So add that to his predictive abilities-- thunderstorms and little kids falling out of bed. We all have gifts. His are just unexpected.

23 May 2008

The Bridges of Yard Sale County

First of all, thank God for friends who don’t let you get away with getting all dramatic.


Y’all are right. I’m in the right place at the right time, and really, aren’t we always in the right place, even when it sucks? I’m just a little bored, trying to be okay with the decision to stop helping people as a career, and also little embarrassed by my last post. I kind of feel like the high school girl who stayed up all night writing dark and dramatic poems in her journal and then turned it in to the High School literary magazine in a fit of poor, poor judgment. I also like to call this feeling “Vicious PMS.” You can see more of my work in this medium in such classics as "Late Night Nonsense Argument with Husband," "Ridiculously Rigid Toddler Rules, " and the timeless "OMiGod That Commercial Was SO SAD, Where Are the Tissues."

+++++

I have a twitch in my right thumb. It is driving me crazy, this thumb flicking about on its own.

+++++

YARD SALE LIST! That’s what “YS List” stands for. I was going to make a list of yard sales and drag Bird around town tomorrow morning, buying other people’s castoffs and making promises to refinish/ re cover/ rewire. (That last one is funny, I’ve never rewired anything. But I have promised.) I’m not really going to make a YS list—my parents are coming in from Indiana for the weekend. But at one point I sure thought I was.

Here’s a yard sale story for you:

I grew up in an Indiana town divided right down the middle by two-lane Highway 36, also known as Main Street. Highway 36 will take you all the way to Colorado, eventually, but about an hour or so down the road from my hometown is Rockville, home of the Parke County Covered Bridge Festival. It is also the covered bridge capital OF THE WORLD. In your sappy face, Madison County.

If you have either a Tom Petty song or an REM song in your head after reading that last paragraph, dude, so do I. And we are totally old.

The festival is corny and crafty, and most years I never made it all the way to Rockville to walk around the town square and eat caramel apples and browse the nine hundred varieties of cutesy scarecrows made of straw and burlap. My main event was the drive from my town to Rockville along Highway 36, a long straight country drive in the early fall under a fat blue sky. And what could make that scene more appealing than the rural residents of three Central Indiana Counties dragging their crazy-assed junk to the side of a skinny old highway, ready to haggle over old handmade quilts, ridiculously kitschy furniture, driftwood lamps and broken electronics? And some of them even sold homemade gooseberry pie. I loved it. It was like a holiday to me.

I went year after year, sometimes dragging a college friend along, sometimes my mom, sometimes just me alone. I started to realize that some of the yard-salers were setting the same stuff out, year after year. I developed favorites (the gooseberry pie ladies, for example) and ventured down other county roads for even kookier loot and sometimes spookier people. I found the sweet spots, the hidden treasure, the stacks of embroidered pillowcases and ugly landscape paintings.

One year I took Beardog with me, during the period of his life where he went everywhere I went. We were a stinky, hair-covered team, me blowing down the highway singing at the tops of my lungs in the sunshine with the windows down, Beardog exhibiting the excellent dog quality of not complaining about loud singing, both of us hopping in and out of the car whenever something looked interesting.

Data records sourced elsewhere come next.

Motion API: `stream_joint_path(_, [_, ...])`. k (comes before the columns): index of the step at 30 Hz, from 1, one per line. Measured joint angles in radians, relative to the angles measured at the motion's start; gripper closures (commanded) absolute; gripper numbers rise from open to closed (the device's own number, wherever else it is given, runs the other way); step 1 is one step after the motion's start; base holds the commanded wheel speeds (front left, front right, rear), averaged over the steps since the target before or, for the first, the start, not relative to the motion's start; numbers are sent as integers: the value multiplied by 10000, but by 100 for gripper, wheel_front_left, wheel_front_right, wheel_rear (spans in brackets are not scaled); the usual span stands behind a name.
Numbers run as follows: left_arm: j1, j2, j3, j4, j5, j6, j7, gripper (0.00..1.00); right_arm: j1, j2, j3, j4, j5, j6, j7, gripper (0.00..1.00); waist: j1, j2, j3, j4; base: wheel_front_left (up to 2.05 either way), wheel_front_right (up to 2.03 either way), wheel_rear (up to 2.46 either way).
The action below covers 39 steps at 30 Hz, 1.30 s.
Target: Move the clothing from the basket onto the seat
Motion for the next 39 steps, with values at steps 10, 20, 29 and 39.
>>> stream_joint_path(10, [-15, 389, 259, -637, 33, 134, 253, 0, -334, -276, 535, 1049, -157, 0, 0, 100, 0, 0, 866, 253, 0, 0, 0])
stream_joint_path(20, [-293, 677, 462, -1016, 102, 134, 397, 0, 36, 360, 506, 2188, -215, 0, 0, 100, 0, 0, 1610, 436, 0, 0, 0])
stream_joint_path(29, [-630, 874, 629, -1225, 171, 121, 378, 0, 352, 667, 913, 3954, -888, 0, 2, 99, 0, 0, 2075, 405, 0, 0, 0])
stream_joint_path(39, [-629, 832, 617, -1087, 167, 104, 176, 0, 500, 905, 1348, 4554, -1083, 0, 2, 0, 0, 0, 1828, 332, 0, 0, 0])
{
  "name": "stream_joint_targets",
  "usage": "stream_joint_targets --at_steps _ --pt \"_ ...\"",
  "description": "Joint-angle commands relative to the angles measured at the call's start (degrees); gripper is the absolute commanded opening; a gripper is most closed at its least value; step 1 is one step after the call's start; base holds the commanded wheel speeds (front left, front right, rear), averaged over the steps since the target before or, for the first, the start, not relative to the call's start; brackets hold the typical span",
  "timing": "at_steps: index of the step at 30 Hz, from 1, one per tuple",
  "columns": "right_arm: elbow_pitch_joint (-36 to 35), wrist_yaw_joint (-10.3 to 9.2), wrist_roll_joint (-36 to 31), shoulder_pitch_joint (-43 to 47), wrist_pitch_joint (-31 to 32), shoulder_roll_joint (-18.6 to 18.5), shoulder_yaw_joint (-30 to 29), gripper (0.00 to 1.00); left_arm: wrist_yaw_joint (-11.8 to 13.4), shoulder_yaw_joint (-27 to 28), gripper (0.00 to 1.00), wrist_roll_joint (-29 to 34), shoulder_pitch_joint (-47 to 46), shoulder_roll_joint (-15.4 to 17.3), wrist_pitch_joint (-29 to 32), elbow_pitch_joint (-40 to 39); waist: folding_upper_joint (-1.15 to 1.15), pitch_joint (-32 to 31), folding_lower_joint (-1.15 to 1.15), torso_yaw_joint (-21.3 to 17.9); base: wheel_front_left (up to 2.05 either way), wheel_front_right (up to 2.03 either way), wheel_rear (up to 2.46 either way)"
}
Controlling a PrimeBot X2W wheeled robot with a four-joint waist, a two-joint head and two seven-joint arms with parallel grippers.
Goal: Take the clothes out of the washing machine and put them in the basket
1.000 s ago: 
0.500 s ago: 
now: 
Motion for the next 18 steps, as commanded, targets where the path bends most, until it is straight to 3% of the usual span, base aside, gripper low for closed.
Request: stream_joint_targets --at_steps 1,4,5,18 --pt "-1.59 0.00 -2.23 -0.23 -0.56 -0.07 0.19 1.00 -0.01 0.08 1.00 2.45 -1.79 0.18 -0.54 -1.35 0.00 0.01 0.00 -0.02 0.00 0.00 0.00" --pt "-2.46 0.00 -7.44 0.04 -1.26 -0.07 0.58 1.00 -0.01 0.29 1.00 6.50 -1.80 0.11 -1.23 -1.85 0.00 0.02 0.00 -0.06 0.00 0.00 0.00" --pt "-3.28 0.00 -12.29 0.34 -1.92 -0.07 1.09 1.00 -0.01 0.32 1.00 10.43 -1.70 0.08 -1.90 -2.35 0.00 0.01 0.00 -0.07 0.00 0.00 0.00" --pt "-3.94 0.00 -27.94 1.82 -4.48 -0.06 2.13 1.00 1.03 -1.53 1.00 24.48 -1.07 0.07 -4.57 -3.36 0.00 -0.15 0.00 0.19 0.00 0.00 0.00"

I was haggling with a wiry old man in a lawn chair behind a long train of card tables over some old camera or belt buckle or brooch, and I looked down to find my sweet floofy dog freely pissing all over a cardboard box full of For Sale Junk—a $1 your-choice bin sort of thing that was stashed under the table separating me and the man with the overpriced broken radios. Having no idea how many precious $1 items were housed in that box, and being at the end of the day’s cash, I ended our negotiation and walked Beardog swiftly back to our car and drove away. I don’t know if anyone ever noticed the piss-box.

I’ve always felt a little guilty and a little victorious about that.

In closing, let's talk about what happens when you edit that story:

I went to a yard sale.

My dog pissed on a box of junk.

I kept quiet and left in a hurry.

22 May 2008

YS List

There’s something written on my calendar for tomorrow that says “YS list.”

I have no idea what it means. But I wrote it earlier in the week—earlier in the month?—for that day specifically and I’m wracking my brain trying to remember what I’m supposed to do about it.

I’ll spend all day tomorrow totally spooked that someone will come flying at me demanding my YS list, and I will be grievously unprepared.

x x x x

I got a cut and color yesterday. The answer to “how does the miracle $15 haircut lady make a living?” has been answered: color. It’s cheaper there than at most places, but writing that check still made me catch my breath.

x x x x

Today at work I was coming up with a title for a sewing demonstration DVD, and I was making this huge long list of related words and concepts in a stream-of-consciousness way. I just looked back over it, and one of the words I listed was “demon-sew.” As in Demonstrate + Sew.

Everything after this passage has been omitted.